Two leading wind energy companies are looking at Adams County as a potential site for a wind farm.

Global Winds Harvest of Schenectady, N.Y., in partnership with Acciona Energy, a Spanish company that owns 192 wind energy facilities worldwide, is studying wind speeds and talking with landowners in the Camp Point area.

“I don’t think there’s anything happening in Adams County which is particularly unique at this point. We’re looking at wind projects across the Midwest. Part of that process includes assessing wind conditions in various places in Illinois and other places in the Midwest,” Acciona marketing director Eric Schneider said.

“It is prudent for any company in wind development to be assessing wind in the Midwest at this point. We’re no exception.”

Wind assessments explore the potential of an area for a wind farm but make no promise of future development.

“It’s just premature to assume that any kind of project in any location being assessed will actually happen. That’s what assessment is for,” Schneider said. “There’s a large percentage of assessments that don’t result in anything further in terms of development.”

Officially, Schneider said Acciona doesn’t “have any information to offer” prior to wind assessment about the potential for wind energy capabilities in any location.

But the company is working with landowners to lease land for turbines.

“People are willing to listen,” said one landowner who has been approached about the wind farm project but did not wish to be named. “Rumor has it they are well over halfway signed up to what they need.”

Each turbine requires less than an acre of land. Landowners, based on a formal agreement, are paid a set amount for a set number of years to have a turbine on their property.

“Wind farms and wind energy is a benefit to agriculture and rural areas, because it provides an opportunity for the landowners to make some extra money off their land,” Adams County Farm Bureau Manager Shawn Valter said.

“It’s definitely the wave of the future when we look at energy consumption. It’s definitely a green form of energy by capturing the wind and converting it to power, and it makes us less dependent on other nonrenewable sources of energy.”

Wind farms can help boost an area’s tax base and provide jobs for construction and ongoing maintenance. However, not everyone likes the idea of the huge turbines – measuring some 300 feet tall with a blade radius of 110 feet – as neighbors.

Critics nationwide have raised concerns about noise and light pollution by the turbines, the potential for turbine blades to “throw” damaging ice deposits onto nearby property, what happens after turbines live their useful life and the impact on the surrounding, largely rural, landscape.

“It will drastically change the landscape,” the landowner said. “Anybody who has been over to Bloomington and seen the wind farm over there, it definitely changes the landscape. They’re huge.”

Companies rely on wind data collected over at least a year in determining potential wind farm sites. “I believe they’ve got a tower up that is measuring the wind speeds. That went up in the wintertime,” the landowner said.

The effort, even if unsuccessful, could generate more interest in wind power in the area.

“They’re not the only company doing wind projects,” the landowner said. “If you have an ideal spot, there’s a good chance more than one company is looking at it.”

Ultimately what landowners think about wind turbines could depend on the property line.
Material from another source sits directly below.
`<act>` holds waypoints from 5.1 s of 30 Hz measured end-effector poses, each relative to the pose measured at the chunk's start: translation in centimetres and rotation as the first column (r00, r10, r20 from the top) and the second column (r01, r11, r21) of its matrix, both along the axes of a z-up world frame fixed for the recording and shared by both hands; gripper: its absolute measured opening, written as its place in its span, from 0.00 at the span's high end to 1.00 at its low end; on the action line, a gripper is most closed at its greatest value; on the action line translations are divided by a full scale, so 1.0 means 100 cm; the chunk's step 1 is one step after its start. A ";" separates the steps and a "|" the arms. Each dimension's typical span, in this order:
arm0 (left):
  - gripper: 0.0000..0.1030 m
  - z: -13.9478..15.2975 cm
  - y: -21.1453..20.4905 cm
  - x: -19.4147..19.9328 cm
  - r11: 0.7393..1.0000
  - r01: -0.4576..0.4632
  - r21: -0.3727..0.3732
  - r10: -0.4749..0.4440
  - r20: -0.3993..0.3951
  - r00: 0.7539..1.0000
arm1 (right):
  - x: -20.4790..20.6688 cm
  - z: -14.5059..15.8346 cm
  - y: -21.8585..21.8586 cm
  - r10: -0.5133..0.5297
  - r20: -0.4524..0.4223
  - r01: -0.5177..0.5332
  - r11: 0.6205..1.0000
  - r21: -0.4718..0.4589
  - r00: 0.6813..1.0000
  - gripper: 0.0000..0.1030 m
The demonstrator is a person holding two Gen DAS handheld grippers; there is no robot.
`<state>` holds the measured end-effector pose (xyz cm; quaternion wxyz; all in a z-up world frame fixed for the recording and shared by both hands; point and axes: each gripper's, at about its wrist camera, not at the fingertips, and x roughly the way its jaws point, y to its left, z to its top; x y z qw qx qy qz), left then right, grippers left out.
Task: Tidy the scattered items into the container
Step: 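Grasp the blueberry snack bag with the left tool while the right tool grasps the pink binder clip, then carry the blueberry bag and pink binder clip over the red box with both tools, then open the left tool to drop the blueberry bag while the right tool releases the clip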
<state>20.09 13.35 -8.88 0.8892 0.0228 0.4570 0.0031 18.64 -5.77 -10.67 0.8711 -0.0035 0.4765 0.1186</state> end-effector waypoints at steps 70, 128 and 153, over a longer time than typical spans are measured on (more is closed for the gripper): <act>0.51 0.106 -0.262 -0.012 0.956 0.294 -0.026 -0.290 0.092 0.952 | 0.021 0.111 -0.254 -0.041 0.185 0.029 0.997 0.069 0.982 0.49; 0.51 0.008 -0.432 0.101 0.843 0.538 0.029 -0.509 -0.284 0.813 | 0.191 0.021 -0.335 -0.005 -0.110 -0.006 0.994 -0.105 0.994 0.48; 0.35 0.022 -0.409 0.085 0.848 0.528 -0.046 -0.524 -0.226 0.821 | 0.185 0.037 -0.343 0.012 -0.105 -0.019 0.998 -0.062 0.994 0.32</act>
How attractive a turbine is “might depend on if it’s on your property and you’re getting paid, or if it’s across the fencepost and you’re not getting paid,” Valter said.

On the Web: www.acconia-energia.com; www.globalwinds.com

By Deborah Gertz Husar

Quincy Herald-Whig

11 July 2008

This article is the work of the source indicated. Any opinions expressed in it are not necessarily those of National Wind Watch.

The copyright of this article resides with the author or publisher indicated. As part of its noncommercial educational effort to present the environmental, social, scientific, and economic issues of large-scale wind power development to a global audience seeking such information, National Wind Watch endeavors to observe “fair use” as provided for in section 107 of U.S. Copyright Law and similar “fair dealing” provisions of the copyright laws of other nations. Send requests to excerpt, general inquiries, and comments via e-mail.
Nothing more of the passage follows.